» **Problem requirements**: The answer must consist of every line from the data that holds the string "rendered".

» **Given records**:
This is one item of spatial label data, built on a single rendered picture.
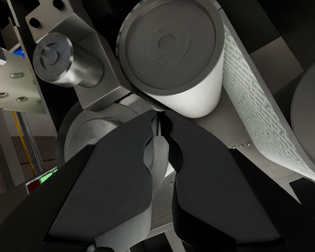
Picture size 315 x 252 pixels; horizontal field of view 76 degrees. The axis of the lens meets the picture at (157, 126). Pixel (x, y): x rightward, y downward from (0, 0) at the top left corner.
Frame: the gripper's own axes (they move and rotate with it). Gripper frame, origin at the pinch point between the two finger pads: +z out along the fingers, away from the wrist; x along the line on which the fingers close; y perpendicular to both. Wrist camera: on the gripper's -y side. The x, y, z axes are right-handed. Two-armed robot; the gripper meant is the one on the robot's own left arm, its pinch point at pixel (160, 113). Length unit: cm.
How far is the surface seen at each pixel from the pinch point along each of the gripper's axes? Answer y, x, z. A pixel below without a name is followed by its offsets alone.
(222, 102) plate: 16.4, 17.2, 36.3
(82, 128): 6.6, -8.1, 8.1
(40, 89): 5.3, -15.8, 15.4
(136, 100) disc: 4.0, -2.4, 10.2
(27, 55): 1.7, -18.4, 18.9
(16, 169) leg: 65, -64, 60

==

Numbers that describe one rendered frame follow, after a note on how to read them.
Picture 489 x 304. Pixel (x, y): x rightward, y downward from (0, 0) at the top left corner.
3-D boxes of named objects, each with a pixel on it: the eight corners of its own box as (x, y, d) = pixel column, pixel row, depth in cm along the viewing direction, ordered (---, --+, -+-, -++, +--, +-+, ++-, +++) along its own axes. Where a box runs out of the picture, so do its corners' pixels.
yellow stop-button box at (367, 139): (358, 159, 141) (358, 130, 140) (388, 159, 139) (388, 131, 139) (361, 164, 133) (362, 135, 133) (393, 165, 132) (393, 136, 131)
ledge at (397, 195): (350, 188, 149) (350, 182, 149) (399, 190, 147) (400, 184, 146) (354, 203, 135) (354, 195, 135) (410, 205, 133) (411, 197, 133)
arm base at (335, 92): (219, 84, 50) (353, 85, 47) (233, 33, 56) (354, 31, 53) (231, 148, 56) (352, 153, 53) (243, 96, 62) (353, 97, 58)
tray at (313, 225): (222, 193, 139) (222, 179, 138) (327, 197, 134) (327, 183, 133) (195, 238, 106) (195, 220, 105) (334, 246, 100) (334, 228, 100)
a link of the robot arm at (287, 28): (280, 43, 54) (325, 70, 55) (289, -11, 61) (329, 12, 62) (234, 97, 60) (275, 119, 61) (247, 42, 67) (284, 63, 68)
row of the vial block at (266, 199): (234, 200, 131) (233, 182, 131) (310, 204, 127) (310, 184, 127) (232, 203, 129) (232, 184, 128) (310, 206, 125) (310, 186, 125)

» **Written response**:
This is one item of spatial label data, built on a single rendered picture.
Numbers that describe one rendered frame follow, after a note on how to read them.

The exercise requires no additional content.